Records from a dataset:
=== Section Start ===

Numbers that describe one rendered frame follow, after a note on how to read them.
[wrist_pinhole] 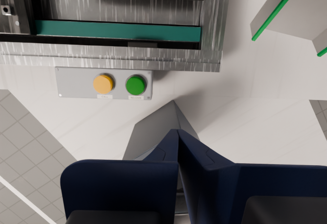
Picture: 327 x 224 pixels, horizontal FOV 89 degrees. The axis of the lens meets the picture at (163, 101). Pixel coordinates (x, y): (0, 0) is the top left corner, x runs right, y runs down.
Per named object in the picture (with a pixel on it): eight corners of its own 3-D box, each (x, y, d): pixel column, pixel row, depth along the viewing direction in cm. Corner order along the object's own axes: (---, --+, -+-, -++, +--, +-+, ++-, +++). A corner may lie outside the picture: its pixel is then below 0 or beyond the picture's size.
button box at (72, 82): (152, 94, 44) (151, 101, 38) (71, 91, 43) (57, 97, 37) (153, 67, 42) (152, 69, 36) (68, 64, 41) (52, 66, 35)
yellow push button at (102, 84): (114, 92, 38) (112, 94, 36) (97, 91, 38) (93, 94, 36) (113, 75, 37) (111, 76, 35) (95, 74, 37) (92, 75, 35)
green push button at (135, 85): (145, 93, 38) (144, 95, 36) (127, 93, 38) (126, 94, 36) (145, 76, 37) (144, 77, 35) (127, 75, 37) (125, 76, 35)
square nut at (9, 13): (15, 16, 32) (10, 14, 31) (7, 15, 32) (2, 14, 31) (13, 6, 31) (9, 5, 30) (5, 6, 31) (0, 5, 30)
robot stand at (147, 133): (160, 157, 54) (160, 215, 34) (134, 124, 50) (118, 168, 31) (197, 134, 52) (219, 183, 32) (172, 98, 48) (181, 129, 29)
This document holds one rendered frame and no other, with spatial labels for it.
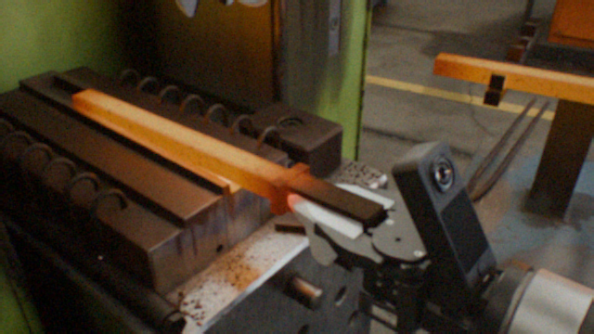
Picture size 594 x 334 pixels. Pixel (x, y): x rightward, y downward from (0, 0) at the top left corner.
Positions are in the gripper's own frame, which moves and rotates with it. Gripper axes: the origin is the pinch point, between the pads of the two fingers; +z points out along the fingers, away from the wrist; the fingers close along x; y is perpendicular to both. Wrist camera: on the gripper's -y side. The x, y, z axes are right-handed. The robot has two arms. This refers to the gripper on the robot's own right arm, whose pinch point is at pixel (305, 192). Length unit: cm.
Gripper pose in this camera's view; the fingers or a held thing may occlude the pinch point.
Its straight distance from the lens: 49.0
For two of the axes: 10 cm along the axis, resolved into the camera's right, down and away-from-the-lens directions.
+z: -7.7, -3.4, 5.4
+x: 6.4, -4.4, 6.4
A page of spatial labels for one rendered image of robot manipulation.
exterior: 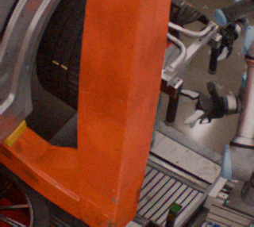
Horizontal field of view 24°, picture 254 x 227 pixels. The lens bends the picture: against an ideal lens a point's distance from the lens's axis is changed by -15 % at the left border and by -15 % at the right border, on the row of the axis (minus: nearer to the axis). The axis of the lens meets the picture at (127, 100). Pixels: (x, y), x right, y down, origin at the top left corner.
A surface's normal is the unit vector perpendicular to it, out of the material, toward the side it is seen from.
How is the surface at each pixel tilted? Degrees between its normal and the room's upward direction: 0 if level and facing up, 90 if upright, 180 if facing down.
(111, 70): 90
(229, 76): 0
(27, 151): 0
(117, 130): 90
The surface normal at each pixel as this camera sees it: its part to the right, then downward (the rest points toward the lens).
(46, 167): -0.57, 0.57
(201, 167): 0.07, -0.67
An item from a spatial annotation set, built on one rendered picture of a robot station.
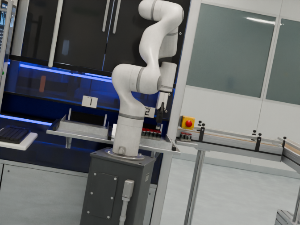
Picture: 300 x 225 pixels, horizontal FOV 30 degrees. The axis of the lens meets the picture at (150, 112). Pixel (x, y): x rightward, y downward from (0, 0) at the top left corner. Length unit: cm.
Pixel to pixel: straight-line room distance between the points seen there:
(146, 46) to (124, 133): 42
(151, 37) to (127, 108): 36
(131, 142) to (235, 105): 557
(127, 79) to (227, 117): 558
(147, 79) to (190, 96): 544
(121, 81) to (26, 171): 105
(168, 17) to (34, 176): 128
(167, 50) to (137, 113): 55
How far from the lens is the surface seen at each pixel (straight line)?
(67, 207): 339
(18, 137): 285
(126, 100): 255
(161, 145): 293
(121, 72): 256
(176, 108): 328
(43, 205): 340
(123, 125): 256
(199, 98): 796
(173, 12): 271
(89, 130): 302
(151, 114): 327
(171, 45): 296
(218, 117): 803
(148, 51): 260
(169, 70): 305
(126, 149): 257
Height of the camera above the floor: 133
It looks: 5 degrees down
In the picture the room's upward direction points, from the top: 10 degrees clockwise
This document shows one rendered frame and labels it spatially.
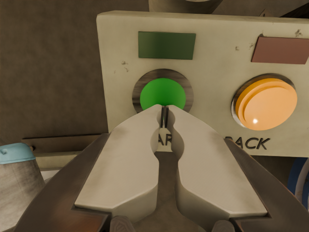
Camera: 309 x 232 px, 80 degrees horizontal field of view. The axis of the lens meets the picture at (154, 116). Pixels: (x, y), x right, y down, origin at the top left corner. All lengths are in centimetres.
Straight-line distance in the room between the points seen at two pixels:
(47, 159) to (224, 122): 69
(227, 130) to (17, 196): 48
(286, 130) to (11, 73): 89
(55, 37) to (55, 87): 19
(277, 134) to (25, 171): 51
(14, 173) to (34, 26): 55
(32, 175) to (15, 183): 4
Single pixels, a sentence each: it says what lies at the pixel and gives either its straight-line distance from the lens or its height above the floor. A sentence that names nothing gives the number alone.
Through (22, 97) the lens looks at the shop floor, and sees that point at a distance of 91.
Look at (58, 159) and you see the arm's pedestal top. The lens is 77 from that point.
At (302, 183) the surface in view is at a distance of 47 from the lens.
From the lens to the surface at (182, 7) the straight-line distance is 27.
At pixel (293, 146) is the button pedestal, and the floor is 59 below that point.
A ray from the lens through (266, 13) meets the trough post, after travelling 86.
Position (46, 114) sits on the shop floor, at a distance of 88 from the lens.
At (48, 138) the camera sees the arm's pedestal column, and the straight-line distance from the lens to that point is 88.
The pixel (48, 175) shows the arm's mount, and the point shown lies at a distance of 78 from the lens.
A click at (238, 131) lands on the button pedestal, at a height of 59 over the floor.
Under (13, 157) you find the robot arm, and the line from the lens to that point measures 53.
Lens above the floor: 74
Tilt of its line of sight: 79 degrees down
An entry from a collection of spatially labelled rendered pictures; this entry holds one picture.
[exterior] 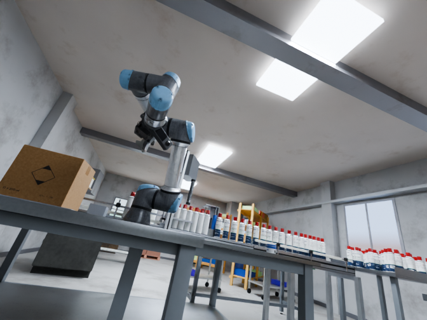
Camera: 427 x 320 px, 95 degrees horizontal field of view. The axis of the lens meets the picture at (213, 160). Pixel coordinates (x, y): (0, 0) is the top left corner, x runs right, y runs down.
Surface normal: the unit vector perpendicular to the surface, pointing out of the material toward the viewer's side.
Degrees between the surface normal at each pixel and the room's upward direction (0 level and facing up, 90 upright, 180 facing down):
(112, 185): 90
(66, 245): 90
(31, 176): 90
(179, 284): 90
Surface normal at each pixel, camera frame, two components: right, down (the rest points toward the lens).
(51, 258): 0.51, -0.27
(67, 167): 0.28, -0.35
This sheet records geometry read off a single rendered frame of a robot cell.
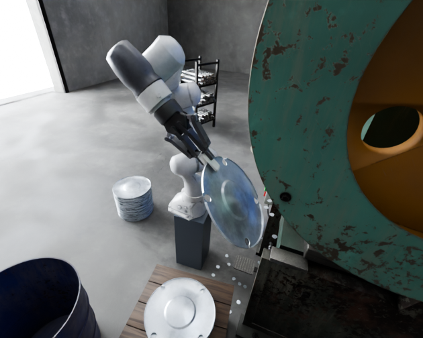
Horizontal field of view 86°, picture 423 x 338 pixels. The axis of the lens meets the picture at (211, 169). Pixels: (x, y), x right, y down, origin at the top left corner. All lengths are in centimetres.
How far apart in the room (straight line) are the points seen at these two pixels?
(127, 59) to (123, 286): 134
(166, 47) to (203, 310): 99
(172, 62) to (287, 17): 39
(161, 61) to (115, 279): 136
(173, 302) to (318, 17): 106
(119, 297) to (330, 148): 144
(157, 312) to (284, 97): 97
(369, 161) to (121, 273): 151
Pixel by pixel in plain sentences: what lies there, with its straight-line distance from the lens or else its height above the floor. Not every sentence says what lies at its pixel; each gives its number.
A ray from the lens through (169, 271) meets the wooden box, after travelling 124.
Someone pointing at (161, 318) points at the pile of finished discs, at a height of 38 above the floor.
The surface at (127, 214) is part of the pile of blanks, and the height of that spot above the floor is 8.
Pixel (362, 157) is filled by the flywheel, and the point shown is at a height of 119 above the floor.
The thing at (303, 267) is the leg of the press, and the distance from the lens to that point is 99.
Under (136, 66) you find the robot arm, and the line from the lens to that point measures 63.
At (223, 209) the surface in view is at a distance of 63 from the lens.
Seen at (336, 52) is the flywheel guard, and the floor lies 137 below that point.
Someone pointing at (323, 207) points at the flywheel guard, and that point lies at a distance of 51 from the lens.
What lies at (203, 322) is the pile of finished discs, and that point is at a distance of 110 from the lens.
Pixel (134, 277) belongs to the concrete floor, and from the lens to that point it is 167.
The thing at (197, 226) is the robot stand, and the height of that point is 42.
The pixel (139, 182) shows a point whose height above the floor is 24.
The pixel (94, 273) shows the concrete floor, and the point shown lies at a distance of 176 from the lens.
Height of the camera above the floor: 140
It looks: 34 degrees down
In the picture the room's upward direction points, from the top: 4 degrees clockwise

=== Section End ===
=== Section Start ===

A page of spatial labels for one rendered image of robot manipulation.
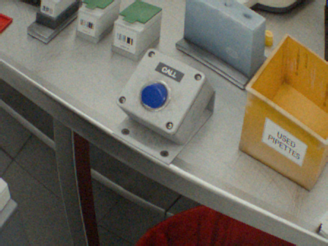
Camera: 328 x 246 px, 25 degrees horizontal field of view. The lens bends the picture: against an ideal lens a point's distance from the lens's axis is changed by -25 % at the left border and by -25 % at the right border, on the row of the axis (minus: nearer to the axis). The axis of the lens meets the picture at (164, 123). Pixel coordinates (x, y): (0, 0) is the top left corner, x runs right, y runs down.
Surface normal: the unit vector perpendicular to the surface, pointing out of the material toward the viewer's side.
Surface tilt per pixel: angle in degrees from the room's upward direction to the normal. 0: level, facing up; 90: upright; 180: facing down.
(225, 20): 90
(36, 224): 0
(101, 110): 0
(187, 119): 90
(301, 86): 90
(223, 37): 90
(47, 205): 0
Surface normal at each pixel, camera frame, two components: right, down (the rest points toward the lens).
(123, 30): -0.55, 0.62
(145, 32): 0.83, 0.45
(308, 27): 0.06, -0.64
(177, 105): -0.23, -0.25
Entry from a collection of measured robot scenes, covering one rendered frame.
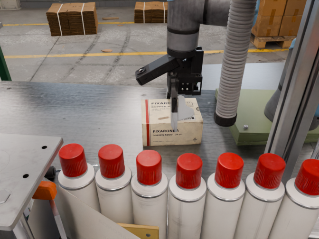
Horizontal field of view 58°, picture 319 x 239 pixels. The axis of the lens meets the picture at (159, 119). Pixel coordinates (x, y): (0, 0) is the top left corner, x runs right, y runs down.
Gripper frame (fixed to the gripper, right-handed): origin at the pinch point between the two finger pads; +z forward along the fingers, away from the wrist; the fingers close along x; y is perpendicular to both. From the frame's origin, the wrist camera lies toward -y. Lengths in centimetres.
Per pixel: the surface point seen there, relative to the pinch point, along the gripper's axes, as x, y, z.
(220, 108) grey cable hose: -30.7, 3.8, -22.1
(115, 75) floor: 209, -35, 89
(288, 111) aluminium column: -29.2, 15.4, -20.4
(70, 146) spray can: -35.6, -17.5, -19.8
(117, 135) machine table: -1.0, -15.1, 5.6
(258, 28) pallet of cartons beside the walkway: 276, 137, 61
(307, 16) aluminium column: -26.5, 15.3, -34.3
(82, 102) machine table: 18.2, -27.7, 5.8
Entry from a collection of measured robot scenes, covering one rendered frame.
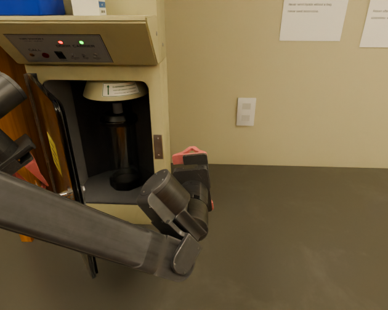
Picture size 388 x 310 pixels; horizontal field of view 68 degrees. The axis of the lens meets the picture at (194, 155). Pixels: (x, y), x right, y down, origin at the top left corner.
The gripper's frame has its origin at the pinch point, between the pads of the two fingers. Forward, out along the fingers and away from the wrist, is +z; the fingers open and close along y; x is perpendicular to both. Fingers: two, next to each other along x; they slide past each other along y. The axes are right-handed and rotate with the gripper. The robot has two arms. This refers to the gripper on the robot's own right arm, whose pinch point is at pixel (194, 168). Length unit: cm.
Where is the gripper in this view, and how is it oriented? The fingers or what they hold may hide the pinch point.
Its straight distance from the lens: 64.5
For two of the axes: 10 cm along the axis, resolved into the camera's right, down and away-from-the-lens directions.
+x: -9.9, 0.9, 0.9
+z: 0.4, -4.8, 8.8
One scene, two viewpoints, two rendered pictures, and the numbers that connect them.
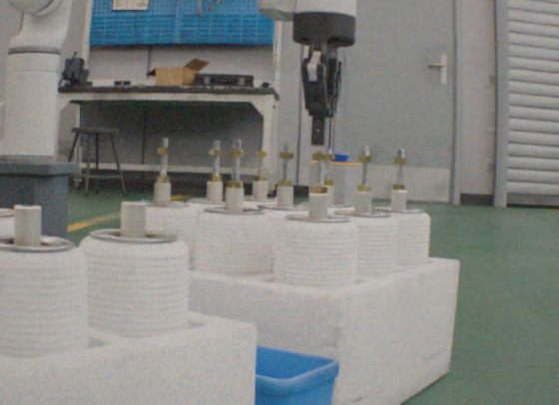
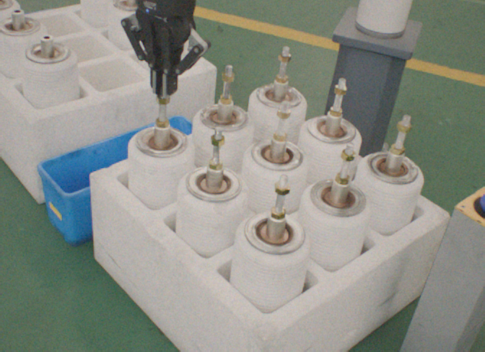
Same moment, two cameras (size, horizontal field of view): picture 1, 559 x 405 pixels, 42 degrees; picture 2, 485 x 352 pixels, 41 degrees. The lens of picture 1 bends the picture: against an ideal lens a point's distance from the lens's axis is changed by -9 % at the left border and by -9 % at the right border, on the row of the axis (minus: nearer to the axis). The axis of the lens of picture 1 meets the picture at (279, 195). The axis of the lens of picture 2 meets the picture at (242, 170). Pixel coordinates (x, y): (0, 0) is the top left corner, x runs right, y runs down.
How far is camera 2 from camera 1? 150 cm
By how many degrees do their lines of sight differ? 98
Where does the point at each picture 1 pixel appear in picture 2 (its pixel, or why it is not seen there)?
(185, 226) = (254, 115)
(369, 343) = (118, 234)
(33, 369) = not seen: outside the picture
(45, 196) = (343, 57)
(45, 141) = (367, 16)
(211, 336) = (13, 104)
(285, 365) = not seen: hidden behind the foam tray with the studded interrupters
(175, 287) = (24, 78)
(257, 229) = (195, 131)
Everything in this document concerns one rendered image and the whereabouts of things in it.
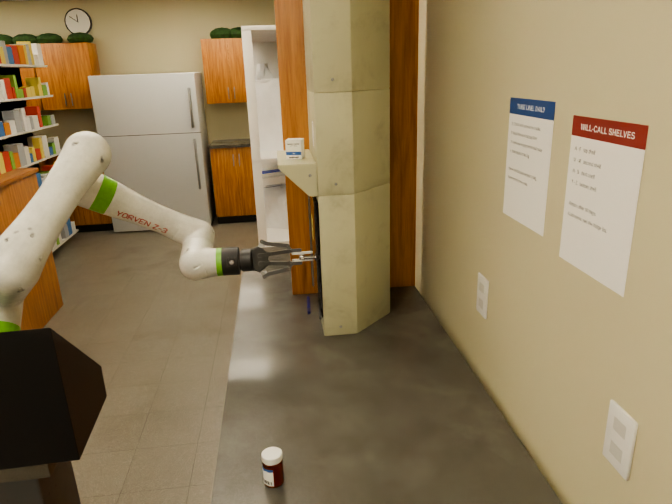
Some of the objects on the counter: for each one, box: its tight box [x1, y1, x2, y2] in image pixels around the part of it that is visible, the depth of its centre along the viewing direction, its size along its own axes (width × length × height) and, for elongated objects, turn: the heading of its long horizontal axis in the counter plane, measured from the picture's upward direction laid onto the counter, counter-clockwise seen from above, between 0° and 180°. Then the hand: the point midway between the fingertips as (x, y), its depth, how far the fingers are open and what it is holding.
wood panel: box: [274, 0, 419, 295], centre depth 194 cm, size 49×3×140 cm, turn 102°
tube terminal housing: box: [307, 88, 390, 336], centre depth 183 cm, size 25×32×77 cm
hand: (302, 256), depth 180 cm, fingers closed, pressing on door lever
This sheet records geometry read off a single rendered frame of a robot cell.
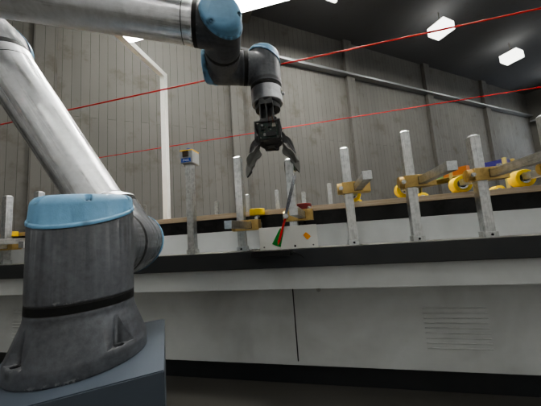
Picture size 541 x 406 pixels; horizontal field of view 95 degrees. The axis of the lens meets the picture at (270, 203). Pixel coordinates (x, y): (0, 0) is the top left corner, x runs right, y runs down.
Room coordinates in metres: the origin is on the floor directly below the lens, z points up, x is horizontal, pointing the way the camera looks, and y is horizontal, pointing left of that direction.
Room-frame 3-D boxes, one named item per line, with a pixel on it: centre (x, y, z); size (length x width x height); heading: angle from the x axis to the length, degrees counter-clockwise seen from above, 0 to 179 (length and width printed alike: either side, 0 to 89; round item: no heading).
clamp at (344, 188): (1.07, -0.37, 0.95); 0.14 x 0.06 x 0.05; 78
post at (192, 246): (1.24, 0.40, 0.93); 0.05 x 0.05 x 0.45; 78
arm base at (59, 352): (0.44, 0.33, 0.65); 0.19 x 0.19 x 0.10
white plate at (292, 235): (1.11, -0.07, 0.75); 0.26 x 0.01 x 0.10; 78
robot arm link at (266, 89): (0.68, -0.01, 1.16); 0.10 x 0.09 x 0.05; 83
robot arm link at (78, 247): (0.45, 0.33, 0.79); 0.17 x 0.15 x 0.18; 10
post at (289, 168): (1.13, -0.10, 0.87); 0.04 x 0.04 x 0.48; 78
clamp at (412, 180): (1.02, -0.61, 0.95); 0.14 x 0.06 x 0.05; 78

=== Section End ===
=== Section Start ===

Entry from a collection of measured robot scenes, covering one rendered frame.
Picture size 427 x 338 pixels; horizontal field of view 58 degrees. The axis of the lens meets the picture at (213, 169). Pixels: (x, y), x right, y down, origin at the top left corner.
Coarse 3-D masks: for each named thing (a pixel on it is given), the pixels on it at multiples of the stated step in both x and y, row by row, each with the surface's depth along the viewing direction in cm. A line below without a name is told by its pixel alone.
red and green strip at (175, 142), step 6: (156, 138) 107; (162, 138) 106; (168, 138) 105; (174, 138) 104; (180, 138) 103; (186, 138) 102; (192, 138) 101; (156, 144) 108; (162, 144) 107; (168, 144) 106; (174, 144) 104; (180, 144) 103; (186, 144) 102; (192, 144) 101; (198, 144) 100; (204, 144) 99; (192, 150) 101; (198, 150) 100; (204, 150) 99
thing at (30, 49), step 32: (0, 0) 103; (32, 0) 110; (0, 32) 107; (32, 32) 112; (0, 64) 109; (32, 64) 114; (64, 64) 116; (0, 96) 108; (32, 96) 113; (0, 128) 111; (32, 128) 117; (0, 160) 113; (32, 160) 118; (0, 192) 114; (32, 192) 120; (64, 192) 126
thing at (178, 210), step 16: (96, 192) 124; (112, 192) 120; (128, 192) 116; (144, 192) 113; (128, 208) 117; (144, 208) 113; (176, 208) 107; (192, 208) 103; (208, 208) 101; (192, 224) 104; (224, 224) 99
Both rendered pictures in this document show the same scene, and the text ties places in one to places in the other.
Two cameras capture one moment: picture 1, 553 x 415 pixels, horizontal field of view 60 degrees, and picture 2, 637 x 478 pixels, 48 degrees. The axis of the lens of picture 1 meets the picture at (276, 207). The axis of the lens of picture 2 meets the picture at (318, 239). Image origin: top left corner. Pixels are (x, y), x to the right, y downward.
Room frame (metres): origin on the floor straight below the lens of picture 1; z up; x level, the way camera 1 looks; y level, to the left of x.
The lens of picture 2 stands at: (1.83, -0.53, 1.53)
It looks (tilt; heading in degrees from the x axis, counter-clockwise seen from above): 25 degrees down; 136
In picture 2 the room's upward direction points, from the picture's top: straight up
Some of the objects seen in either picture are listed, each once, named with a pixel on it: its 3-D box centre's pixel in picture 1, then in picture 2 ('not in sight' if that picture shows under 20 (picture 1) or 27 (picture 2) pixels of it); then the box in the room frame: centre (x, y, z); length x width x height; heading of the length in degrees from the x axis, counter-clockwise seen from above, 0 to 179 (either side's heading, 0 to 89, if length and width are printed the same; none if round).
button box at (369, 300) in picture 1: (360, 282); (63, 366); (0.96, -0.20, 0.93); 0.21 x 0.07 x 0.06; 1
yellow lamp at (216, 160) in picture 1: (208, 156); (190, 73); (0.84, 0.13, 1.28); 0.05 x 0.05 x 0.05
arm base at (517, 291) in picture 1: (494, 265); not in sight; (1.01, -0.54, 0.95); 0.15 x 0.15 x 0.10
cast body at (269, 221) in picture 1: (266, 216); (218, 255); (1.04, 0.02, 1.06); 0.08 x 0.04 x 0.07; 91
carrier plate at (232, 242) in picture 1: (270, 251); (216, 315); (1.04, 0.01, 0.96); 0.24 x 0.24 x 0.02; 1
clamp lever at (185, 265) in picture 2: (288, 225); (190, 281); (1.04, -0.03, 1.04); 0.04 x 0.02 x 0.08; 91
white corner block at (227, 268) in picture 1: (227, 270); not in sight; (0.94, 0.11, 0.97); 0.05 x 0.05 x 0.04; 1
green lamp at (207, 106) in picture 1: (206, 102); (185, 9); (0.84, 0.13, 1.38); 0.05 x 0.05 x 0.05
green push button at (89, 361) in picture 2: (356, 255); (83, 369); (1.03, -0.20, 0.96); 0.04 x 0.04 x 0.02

=== Section End ===

Assignment
Write out word for word the lines above that run from the one with "Numbers that describe" to the one with "robot stand at". Include both end lines; exclude the images.

Answer to the problem
Numbers that describe one rendered frame follow, after a note on how to read them.
[wrist_pinhole] 
Picture: 327 x 224 pixels, horizontal FOV 89 degrees. The axis of the lens meets the picture at (163, 101). Pixel coordinates (x, y): (0, 0) is the top left corner, x runs right, y runs down.
Per named object in the picture (with a pixel on it): eight corners of its own 3-D box, each (x, y, d): pixel column, pixel row, depth along the viewing direction in cm. Corner order along the object's own axes: (---, --+, -+-, -++, +--, +-+, ++-, +++). A corner may lie outside the picture: its pixel is then below 0 or beyond the picture's size.
button box at (72, 82): (152, 94, 44) (151, 101, 38) (71, 91, 43) (57, 97, 37) (153, 67, 42) (152, 69, 36) (68, 64, 41) (52, 66, 35)
yellow push button at (102, 84): (114, 92, 38) (112, 94, 36) (97, 91, 38) (93, 94, 36) (113, 75, 37) (111, 76, 35) (95, 74, 37) (92, 75, 35)
green push button at (135, 85): (145, 93, 38) (144, 95, 36) (127, 93, 38) (126, 94, 36) (145, 76, 37) (144, 77, 35) (127, 75, 37) (125, 76, 35)
square nut at (9, 13): (15, 16, 32) (10, 14, 31) (7, 15, 32) (2, 14, 31) (13, 6, 31) (9, 5, 30) (5, 6, 31) (0, 5, 30)
robot stand at (147, 133): (160, 157, 54) (160, 215, 34) (134, 124, 50) (118, 168, 31) (197, 134, 52) (219, 183, 32) (172, 98, 48) (181, 129, 29)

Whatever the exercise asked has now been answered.